Ms. Tippett: [laughs] Right. Yeah.
Mr. Whyte: So one of the astonishing qualities of being human is the measure of our reluctance to be here, actually. And I think one of the great necessities of self-knowledge is understanding and even tasting the single malt essence of your own reluctance to be here: all the ways you don’t want to have the conversation, all the ways you don’t want to be in the marriage, you don’t want to be a parent, you don’t want to be visible in a leadership position, you don’t want to be doing this work. And this is not to give it away. This is just to understand what lies between you and a sense of freedom in it.
I think self-compassion has to do with this ability to understand and even to cultivate a sense of humor about all the ways you just don’t want to be here. To embody your reluctance and, therefore, once it’s embodied, to allow it to actually start to change into something else. Things only solidify when they’re kept at a distance. As soon as they’re embodied, they actually start to take on a kind of seasonality.
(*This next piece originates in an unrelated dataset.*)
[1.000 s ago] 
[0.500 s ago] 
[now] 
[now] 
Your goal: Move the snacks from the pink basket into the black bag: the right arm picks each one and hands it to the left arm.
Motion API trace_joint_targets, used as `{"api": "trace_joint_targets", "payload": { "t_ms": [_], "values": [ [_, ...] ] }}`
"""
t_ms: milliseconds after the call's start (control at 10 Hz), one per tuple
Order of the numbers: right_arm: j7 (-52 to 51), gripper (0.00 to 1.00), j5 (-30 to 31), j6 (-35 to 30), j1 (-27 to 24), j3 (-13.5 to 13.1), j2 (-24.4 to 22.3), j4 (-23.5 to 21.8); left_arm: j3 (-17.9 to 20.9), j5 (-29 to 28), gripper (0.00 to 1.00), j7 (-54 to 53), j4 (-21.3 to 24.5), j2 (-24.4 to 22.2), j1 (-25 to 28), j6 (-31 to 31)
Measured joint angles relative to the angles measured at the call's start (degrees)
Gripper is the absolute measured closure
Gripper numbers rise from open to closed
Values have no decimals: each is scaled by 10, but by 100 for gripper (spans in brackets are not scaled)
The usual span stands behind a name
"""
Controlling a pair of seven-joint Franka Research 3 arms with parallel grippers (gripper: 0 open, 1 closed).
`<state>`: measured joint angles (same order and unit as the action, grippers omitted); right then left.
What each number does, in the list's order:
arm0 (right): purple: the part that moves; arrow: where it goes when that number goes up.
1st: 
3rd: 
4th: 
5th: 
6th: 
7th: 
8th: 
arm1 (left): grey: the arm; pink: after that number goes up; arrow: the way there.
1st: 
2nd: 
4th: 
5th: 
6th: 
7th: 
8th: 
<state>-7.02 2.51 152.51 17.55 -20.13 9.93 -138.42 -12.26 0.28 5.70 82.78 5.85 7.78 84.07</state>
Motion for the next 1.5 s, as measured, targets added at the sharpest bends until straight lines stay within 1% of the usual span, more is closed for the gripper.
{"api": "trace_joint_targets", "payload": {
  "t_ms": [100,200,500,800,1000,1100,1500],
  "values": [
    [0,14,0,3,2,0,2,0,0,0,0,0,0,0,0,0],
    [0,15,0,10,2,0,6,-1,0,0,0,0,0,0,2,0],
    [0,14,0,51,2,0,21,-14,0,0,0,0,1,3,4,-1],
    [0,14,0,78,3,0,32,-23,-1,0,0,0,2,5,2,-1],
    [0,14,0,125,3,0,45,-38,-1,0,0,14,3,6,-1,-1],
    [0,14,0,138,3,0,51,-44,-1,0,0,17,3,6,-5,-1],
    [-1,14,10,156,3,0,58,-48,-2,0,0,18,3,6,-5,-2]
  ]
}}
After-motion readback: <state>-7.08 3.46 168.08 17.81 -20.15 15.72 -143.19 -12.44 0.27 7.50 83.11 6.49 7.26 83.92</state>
And you’re actually, by embodying it, by feeling it fully, allowing it to start to change into something else.
Ms. Tippett: Would you maybe also just read one more? Read “Working Together?”
Mr. Whyte: “Working Together.” Yeah.
Ms. Tippett: Do you have that there?
Mr. Whyte: I have that in my memory, actually. “Working Together”
We shape ourselves / to fit this world // and by the world / are shaped again. // The visible / and the invisible // working together / in common cause, // to produce / the miraculous. / I am thinking of the way / the invisible air // traveled at speed / round a shaped wing // easily / holds our weight. / I am thinking of the way / the invisible air / traveled at speed / round a shaped wing / easily / holds our weight. // So may we, in this life / trust // to those elements / we have yet to see // or imagine, / and find the true // shape of our own self, / by forming it well // to the great / intangibles about us. / and find the true / shape the true shape of our own self, / by forming it well / to the great / intangibles about us.